Heart disease is the leading cause of death for women in America. Every year, over 350,000 cardiac arrests are performed outside of hospitals. Research shows that women are less likely to receive CPR from an outsider than men and more likely to die in a cardiac event.

CBS News senior medical correspondent Tara Narula spoke to Jenylyn Carpio, a Northwell Health cardiologist. She was almost dead in 2005 and she doesn’t take it for granted that she can celebrate another year of her life. Jenylyn was visiting Jocelyn, her mother, with her 2-month-old daughter. She decided to go for a nap. Jocelyn is a CPR instructor, but she didn’t expect that she would be able to save her daughter’s life.

“I was 22 when I became a mom. I was a newly married woman and a college student. My mom was frantically pumping at me chest and yelling at to get up, the next thing I recall,” Jenylyn said to Dr. Narula. “A police officer was shining light into my eyes, and my mom said that I had just suffered a sudden cardiac arrest.”

Out-of-hospital cardiac arrests result in death for approximately 90% of patients. However, CPR can increase a person’s chances of survival by more than doubling their chances. Jenylyn was discovered by doctors at the hospital to have a genetic condition that can lead to irregular heart rhythms, putting her at high risk of sudden cardiac death.

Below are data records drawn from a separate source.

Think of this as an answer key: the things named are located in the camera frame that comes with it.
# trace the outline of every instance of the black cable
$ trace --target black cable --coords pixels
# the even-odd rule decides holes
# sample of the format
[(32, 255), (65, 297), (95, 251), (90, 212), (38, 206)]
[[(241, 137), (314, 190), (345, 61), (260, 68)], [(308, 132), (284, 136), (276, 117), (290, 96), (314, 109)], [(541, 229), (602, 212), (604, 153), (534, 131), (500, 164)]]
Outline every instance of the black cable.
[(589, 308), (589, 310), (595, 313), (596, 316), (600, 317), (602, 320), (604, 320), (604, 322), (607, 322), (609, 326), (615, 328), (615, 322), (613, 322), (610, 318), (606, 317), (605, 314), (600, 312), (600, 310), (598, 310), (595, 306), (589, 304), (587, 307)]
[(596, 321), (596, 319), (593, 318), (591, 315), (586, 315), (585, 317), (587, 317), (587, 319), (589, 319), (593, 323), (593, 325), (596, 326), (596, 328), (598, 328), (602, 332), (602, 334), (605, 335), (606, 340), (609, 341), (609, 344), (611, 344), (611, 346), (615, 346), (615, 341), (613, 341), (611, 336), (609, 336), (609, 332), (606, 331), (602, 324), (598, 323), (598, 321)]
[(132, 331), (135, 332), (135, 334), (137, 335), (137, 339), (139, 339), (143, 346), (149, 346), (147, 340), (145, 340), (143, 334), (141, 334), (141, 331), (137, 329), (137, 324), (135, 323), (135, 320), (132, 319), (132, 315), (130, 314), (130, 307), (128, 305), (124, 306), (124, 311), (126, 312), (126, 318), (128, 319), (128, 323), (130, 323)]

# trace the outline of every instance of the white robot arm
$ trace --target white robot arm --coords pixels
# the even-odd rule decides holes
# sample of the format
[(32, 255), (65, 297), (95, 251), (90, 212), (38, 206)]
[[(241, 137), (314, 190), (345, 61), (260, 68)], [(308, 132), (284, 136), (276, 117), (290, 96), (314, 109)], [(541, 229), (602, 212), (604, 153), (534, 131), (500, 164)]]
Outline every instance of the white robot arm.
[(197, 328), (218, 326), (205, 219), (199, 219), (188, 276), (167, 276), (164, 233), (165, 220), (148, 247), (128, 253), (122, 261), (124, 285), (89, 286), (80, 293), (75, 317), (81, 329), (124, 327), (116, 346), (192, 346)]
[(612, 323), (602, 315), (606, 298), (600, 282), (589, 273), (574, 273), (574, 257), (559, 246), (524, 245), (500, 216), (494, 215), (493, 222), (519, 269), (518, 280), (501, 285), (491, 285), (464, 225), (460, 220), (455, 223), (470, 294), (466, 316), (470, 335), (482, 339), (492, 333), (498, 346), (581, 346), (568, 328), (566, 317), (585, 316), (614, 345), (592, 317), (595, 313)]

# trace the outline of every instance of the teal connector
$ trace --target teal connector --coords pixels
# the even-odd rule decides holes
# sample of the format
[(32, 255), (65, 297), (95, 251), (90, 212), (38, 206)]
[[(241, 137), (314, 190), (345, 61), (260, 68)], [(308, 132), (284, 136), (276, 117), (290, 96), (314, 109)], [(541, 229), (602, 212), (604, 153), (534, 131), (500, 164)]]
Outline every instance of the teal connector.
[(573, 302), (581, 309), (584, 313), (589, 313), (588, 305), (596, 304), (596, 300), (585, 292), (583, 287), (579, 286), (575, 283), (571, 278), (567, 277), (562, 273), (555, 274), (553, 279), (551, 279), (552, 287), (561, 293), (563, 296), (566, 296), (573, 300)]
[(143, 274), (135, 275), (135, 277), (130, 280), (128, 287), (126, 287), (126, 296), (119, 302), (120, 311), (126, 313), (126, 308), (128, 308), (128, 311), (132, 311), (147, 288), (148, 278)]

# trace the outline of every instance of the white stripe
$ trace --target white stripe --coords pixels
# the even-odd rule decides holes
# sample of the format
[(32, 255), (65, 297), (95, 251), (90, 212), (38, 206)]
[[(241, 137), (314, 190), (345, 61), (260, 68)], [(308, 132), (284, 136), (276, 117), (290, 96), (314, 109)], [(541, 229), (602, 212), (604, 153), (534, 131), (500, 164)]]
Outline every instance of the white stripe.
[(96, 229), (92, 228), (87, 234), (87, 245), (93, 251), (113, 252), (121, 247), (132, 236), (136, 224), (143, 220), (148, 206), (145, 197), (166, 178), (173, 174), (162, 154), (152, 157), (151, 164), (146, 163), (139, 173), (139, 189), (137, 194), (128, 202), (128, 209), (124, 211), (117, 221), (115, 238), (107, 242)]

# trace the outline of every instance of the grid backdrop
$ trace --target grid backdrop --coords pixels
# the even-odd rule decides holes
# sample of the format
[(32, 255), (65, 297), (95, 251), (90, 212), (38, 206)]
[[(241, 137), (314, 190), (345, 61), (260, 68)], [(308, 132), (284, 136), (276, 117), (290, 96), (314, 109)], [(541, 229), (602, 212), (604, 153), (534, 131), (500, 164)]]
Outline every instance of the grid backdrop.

She said, “I was shocked.” “I had to accept that this was going be a lifetime thing.”

Jenylyn was fitted with a defibrillator by surgeons to detect abnormal heart rhythms and shock her. Four defibrillator repair surgeries have been performed on Jenylyn, with the latest in 2020. Jenylyn now lives a normal life with this device. She uses lessons from her own experiences to raise awareness about sudden cardiac arrest, and the importance CPR.

She said, “What I want other people to know about sudden cardiac arrest is that it can happen to anyone at any time and that CPR is a life-saving skill.” “That is why I am here today.”

Jenylyn is now an American Heart Association volunteer spokesperson and hopes that her story will encourage others to learn CPR.